(Records supplied)

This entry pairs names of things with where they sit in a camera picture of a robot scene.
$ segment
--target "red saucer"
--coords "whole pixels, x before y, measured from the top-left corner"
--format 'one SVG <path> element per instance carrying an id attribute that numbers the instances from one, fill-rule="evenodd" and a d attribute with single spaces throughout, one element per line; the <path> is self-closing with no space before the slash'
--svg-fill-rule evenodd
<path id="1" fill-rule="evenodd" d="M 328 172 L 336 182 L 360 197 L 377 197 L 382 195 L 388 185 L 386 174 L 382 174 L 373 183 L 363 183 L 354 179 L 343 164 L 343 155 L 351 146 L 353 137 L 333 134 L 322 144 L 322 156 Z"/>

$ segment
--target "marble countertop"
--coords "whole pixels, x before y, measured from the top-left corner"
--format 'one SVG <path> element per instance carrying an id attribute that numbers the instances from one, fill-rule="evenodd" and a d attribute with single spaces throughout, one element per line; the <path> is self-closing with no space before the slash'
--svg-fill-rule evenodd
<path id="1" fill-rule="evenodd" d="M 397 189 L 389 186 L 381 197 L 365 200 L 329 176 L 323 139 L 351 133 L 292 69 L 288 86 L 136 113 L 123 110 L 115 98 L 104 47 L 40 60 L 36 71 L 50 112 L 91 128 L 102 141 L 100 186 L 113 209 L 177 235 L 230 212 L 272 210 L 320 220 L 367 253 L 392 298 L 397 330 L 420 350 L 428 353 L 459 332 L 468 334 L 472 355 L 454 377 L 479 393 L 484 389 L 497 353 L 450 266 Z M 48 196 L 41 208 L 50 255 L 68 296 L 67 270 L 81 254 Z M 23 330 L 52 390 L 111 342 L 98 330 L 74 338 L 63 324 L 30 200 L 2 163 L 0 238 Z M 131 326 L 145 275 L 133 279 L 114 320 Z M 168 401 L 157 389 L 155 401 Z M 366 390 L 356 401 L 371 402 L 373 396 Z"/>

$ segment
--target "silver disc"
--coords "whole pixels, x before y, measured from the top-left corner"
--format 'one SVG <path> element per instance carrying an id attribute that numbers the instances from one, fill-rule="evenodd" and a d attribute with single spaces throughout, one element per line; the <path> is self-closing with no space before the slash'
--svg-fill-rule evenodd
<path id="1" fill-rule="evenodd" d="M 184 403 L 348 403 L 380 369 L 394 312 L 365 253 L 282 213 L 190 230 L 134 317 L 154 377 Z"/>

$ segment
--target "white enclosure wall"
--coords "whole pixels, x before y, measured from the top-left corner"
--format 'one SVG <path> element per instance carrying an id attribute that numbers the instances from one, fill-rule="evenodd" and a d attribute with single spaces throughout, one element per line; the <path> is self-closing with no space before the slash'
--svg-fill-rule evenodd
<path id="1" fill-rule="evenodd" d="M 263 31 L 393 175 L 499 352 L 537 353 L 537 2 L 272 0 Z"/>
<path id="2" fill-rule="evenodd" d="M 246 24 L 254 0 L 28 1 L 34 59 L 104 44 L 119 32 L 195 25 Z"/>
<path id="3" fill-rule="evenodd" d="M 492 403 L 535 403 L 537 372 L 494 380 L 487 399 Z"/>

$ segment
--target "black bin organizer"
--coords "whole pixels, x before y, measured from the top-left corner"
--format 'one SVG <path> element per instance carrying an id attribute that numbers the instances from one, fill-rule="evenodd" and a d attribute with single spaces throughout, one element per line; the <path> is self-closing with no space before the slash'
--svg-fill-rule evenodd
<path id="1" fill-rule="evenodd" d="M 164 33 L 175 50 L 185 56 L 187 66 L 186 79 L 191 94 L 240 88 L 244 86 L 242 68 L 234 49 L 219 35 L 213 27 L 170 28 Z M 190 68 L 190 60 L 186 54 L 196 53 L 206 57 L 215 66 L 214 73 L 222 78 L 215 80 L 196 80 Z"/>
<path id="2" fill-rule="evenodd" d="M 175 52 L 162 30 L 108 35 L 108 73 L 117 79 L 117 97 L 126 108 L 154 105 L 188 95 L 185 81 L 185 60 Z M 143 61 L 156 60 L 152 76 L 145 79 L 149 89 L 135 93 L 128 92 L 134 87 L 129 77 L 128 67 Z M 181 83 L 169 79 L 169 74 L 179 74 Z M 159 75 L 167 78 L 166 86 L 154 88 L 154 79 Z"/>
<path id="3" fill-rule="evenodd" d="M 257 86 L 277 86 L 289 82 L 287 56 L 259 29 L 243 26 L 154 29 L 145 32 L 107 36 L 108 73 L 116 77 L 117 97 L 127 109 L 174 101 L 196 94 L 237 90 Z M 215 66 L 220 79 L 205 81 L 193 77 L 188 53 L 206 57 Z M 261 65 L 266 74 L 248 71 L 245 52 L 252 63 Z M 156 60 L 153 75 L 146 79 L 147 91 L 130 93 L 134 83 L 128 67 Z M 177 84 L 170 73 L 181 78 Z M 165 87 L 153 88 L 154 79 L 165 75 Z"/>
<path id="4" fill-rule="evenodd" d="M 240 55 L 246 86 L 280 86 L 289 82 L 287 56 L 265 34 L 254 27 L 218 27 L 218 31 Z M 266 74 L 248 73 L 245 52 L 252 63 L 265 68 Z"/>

(End Records supplied)

> **Activity**
What you return must match the listing exactly, line for line.

> **Answer to the problem**
This entry pairs names of things with where they sit in a camera picture of a robot scene.
$ segment
--target "red saucer"
--coords "whole pixels, x before y, measured from the top-left corner"
--format 'one SVG <path> element per instance carrying an id attribute that numbers the instances from one, fill-rule="evenodd" and a d attribute with single spaces throughout, one element per line; the <path> is self-closing with no space before the slash'
--svg-fill-rule evenodd
<path id="1" fill-rule="evenodd" d="M 328 172 L 336 182 L 360 197 L 377 197 L 382 195 L 388 185 L 386 174 L 382 174 L 373 183 L 363 183 L 354 179 L 343 164 L 343 155 L 351 146 L 353 137 L 333 134 L 322 144 L 322 156 Z"/>

$ segment
--target "marble countertop"
--coords "whole pixels, x before y, measured from the top-left corner"
--format 'one SVG <path> element per instance carrying an id attribute that numbers the instances from one, fill-rule="evenodd" and a d attribute with single spaces throughout, one element per line; the <path> is self-closing with no space before the slash'
--svg-fill-rule evenodd
<path id="1" fill-rule="evenodd" d="M 397 189 L 389 186 L 381 197 L 365 200 L 329 176 L 323 139 L 351 133 L 292 69 L 288 86 L 136 113 L 123 110 L 115 98 L 104 47 L 40 60 L 36 71 L 50 112 L 91 128 L 102 141 L 100 186 L 113 209 L 177 235 L 230 212 L 272 210 L 320 220 L 367 253 L 392 298 L 397 330 L 420 350 L 428 353 L 459 332 L 468 334 L 472 355 L 454 377 L 479 393 L 484 389 L 497 353 L 450 266 Z M 48 196 L 41 208 L 50 255 L 68 296 L 67 270 L 81 254 Z M 23 330 L 52 390 L 111 342 L 98 330 L 74 338 L 63 324 L 30 200 L 2 163 L 0 238 Z M 131 326 L 145 275 L 133 279 L 114 320 Z M 168 401 L 157 389 L 155 401 Z M 366 390 L 356 401 L 371 402 L 373 396 Z"/>

$ segment
--target "silver disc"
--coords "whole pixels, x before y, measured from the top-left corner"
--format 'one SVG <path> element per instance carrying an id attribute that numbers the instances from one, fill-rule="evenodd" and a d attribute with single spaces throughout, one element per line; the <path> is self-closing with no space before the slash'
--svg-fill-rule evenodd
<path id="1" fill-rule="evenodd" d="M 184 403 L 348 403 L 380 369 L 394 312 L 365 253 L 282 213 L 190 230 L 134 317 L 154 377 Z"/>

$ segment
--target "white enclosure wall"
--coords "whole pixels, x before y, measured from the top-left corner"
--format 'one SVG <path> element per instance carrying an id attribute that numbers the instances from one, fill-rule="evenodd" and a d attribute with single spaces throughout, one element per line; the <path> is self-closing with no space before the slash'
--svg-fill-rule evenodd
<path id="1" fill-rule="evenodd" d="M 263 31 L 393 175 L 499 352 L 537 353 L 537 2 L 272 0 Z"/>
<path id="2" fill-rule="evenodd" d="M 246 24 L 254 0 L 28 1 L 34 59 L 104 44 L 119 32 L 195 25 Z"/>
<path id="3" fill-rule="evenodd" d="M 492 403 L 535 403 L 537 372 L 494 380 L 487 399 Z"/>

$ segment
--target "black bin organizer"
--coords "whole pixels, x before y, measured from the top-left corner"
--format 'one SVG <path> element per instance carrying an id attribute that numbers the instances from one, fill-rule="evenodd" and a d attribute with single spaces throughout, one element per line; the <path> is self-closing with no space before the slash'
--svg-fill-rule evenodd
<path id="1" fill-rule="evenodd" d="M 164 33 L 175 50 L 185 56 L 187 66 L 186 79 L 191 94 L 240 88 L 244 86 L 242 68 L 234 49 L 219 35 L 213 27 L 170 28 Z M 190 68 L 190 60 L 186 54 L 196 53 L 206 57 L 215 66 L 214 73 L 222 78 L 215 80 L 196 80 Z"/>
<path id="2" fill-rule="evenodd" d="M 175 52 L 162 30 L 108 35 L 108 73 L 117 79 L 117 97 L 126 108 L 154 105 L 188 95 L 185 81 L 185 60 Z M 143 61 L 156 60 L 152 76 L 145 79 L 149 89 L 135 93 L 128 92 L 134 87 L 129 77 L 128 67 Z M 181 83 L 169 79 L 169 74 L 179 74 Z M 159 75 L 167 78 L 166 86 L 154 88 L 154 79 Z"/>
<path id="3" fill-rule="evenodd" d="M 257 86 L 277 86 L 289 82 L 287 56 L 259 29 L 243 26 L 154 29 L 145 32 L 107 36 L 108 73 L 116 77 L 117 97 L 127 109 L 174 101 L 196 94 L 237 90 Z M 215 66 L 220 79 L 205 81 L 193 77 L 188 53 L 206 57 Z M 261 65 L 266 74 L 248 71 L 245 52 L 252 63 Z M 156 60 L 153 75 L 146 79 L 147 91 L 130 93 L 134 83 L 128 67 Z M 177 84 L 170 73 L 181 78 Z M 165 87 L 153 88 L 154 79 L 165 75 Z"/>
<path id="4" fill-rule="evenodd" d="M 240 55 L 246 86 L 280 86 L 289 82 L 287 56 L 265 34 L 254 27 L 218 27 L 218 31 Z M 266 74 L 248 73 L 245 52 L 252 63 L 265 68 Z"/>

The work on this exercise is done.